What is expected: Type again, exactly, the lines below from the start through the line that includes "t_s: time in".

Items listed in a dataset:
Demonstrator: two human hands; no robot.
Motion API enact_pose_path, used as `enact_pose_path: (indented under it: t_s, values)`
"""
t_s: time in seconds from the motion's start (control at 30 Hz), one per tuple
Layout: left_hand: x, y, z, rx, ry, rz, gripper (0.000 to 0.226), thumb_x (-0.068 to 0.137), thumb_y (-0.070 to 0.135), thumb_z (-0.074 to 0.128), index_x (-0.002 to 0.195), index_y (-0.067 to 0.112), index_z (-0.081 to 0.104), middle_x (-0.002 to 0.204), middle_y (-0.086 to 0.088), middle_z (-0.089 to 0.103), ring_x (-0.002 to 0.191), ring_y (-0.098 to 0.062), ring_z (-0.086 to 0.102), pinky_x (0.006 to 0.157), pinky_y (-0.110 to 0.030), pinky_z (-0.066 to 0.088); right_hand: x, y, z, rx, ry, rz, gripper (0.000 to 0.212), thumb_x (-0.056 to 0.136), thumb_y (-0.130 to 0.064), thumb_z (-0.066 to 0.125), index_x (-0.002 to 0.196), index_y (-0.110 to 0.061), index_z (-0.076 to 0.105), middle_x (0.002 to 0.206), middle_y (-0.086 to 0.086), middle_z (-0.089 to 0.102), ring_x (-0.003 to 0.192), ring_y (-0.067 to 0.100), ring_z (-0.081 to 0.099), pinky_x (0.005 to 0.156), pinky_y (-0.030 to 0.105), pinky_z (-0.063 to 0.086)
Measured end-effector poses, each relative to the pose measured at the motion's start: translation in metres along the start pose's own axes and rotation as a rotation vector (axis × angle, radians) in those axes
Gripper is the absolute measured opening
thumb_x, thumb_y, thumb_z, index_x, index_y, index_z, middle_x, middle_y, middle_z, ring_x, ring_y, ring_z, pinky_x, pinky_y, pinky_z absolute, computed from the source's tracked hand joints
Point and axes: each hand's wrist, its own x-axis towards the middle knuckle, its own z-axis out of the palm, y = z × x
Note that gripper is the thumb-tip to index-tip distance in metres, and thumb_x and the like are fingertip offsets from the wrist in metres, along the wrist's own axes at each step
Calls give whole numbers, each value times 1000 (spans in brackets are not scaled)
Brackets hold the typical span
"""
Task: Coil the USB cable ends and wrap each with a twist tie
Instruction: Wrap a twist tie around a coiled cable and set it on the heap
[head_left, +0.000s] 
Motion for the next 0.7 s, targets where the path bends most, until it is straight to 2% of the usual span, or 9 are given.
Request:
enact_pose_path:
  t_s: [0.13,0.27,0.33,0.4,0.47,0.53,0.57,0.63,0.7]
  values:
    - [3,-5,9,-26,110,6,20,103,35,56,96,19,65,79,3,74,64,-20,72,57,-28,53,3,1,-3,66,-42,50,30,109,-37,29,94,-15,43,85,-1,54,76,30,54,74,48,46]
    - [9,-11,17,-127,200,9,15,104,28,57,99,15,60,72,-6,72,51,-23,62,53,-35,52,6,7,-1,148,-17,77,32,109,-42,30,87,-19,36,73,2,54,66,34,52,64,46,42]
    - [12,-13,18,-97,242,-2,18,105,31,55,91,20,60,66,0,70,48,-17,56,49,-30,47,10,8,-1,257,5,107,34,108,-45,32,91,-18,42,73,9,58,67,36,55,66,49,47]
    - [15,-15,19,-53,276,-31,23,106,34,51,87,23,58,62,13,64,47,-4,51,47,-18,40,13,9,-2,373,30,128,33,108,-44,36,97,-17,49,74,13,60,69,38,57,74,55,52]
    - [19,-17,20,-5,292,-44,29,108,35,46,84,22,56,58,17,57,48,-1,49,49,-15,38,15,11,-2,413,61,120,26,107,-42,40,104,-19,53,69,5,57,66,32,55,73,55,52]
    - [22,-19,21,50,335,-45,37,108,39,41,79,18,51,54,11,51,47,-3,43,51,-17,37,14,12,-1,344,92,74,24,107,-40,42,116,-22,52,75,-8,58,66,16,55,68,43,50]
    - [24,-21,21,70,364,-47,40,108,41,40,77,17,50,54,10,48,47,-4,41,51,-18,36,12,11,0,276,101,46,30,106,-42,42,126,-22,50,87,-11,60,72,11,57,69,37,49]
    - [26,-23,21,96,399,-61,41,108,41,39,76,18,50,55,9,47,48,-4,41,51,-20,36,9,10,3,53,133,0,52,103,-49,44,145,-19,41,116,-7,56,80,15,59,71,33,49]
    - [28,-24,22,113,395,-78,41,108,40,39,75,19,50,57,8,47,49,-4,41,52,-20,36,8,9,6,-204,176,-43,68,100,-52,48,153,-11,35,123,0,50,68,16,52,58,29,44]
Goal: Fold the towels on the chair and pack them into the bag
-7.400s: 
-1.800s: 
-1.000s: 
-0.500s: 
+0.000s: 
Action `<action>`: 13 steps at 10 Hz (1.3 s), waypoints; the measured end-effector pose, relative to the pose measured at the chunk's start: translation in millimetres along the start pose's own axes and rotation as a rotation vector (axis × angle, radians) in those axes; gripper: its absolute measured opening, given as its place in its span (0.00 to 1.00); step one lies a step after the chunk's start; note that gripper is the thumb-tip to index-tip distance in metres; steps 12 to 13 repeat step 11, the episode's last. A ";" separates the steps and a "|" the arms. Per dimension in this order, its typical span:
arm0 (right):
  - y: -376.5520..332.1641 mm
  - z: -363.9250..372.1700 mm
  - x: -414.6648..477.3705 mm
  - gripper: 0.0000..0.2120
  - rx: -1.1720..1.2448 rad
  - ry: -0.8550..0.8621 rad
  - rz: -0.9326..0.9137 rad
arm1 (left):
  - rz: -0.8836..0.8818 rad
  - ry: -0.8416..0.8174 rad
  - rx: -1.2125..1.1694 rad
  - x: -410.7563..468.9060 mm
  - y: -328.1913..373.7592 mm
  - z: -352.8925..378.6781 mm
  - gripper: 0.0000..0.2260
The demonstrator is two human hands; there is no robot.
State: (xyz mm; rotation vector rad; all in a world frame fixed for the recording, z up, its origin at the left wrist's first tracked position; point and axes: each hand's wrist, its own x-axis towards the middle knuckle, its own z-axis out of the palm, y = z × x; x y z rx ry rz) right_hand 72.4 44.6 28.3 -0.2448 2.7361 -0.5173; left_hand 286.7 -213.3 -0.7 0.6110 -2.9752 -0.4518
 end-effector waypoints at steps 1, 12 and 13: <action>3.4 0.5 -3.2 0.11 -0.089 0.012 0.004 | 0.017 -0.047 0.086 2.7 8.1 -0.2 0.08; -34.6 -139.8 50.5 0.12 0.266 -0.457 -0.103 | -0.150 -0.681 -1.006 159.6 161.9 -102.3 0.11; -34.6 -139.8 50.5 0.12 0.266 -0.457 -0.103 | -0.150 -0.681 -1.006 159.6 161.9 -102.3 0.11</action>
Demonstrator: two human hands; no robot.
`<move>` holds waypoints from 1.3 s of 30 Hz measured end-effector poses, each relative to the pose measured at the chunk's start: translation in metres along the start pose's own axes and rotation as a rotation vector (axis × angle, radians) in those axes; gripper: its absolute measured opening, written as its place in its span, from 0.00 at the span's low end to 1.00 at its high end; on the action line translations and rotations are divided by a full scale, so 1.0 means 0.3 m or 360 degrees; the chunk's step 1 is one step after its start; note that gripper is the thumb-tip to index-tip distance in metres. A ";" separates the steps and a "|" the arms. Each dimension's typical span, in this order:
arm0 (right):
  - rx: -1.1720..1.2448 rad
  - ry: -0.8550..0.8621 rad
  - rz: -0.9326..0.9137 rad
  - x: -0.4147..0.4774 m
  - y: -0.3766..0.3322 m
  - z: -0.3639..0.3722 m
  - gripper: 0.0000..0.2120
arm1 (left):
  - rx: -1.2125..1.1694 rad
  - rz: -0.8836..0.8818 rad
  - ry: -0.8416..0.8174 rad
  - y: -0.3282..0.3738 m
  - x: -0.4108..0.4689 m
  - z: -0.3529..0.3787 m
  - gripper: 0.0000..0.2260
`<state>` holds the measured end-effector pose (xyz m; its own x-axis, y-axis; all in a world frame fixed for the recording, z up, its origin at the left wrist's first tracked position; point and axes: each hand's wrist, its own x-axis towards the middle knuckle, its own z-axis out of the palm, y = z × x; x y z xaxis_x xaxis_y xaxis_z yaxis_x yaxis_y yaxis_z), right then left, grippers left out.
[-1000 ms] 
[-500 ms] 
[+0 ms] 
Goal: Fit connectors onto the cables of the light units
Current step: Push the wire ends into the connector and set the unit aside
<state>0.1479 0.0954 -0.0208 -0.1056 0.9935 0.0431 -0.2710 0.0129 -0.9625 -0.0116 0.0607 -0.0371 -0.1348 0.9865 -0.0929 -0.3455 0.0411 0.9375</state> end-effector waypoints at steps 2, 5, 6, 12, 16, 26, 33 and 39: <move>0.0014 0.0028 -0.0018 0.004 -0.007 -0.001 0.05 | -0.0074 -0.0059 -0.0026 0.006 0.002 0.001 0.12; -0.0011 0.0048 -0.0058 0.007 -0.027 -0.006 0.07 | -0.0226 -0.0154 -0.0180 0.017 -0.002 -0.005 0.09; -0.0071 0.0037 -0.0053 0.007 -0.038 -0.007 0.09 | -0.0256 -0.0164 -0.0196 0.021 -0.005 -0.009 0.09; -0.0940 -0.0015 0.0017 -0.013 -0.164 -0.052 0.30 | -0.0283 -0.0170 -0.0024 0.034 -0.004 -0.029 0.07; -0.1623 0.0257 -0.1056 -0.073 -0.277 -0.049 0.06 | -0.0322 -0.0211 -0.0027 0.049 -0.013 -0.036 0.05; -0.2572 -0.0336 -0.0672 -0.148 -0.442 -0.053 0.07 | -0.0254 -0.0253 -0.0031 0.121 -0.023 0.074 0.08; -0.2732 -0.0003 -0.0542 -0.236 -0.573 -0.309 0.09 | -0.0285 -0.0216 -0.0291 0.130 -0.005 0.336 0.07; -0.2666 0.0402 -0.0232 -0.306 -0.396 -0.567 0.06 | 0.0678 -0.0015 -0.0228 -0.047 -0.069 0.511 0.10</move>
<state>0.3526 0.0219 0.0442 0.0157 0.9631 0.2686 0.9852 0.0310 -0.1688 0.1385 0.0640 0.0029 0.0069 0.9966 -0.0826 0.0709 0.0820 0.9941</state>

Answer box:
Demonstrator: two human hands; no robot.
Motion API enact_pose_path, used as `enact_pose_path: (indented under it: t_s, values)`
"""
t_s: time in seconds from the motion's start (control at 30 Hz), one per tuple

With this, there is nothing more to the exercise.